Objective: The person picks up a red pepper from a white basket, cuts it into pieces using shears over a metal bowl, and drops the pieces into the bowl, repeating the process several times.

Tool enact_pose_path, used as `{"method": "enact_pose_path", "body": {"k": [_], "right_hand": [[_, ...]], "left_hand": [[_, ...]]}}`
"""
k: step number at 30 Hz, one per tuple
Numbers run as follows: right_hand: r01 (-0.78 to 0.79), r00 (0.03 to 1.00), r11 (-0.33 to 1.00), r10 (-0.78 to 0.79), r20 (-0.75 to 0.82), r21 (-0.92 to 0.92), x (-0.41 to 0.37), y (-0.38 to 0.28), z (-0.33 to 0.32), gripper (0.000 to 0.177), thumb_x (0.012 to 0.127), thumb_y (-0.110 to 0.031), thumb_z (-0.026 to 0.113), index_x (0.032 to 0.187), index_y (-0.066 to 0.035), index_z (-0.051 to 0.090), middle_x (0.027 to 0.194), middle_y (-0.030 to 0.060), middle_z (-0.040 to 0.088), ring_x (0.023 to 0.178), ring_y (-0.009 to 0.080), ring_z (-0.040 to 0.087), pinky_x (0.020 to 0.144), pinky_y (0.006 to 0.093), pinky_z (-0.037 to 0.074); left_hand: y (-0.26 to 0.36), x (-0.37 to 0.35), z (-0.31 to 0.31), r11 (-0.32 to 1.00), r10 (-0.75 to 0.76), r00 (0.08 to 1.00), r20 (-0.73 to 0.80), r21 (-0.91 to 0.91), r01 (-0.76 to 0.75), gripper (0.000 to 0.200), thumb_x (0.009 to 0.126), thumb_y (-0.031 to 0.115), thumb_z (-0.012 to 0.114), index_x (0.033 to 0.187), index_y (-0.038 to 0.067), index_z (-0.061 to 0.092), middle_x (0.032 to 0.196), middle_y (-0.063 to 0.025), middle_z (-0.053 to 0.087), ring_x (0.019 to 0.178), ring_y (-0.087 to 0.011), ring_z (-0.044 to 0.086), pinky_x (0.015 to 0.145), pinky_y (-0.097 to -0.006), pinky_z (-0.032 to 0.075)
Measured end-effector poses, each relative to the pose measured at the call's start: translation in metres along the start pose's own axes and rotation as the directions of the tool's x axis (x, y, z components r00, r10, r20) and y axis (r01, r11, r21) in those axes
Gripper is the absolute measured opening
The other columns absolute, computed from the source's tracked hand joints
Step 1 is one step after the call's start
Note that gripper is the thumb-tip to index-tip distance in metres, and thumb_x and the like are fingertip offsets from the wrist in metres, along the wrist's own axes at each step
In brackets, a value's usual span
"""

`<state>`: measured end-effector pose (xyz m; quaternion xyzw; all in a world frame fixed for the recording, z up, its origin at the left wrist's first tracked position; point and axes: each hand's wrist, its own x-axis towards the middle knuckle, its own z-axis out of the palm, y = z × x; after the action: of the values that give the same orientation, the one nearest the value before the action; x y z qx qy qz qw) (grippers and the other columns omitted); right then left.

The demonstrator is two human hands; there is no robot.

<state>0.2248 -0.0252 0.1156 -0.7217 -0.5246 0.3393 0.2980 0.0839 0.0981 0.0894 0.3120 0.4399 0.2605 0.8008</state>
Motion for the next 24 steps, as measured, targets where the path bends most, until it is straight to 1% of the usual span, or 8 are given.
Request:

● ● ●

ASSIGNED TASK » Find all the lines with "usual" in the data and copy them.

RESPONSE BOX »
In brackets, a value's usual span
Motion for the next 24 steps, as measured, targets where the path bends most, until it is straight to 1% of the usual span, or 8 are given.

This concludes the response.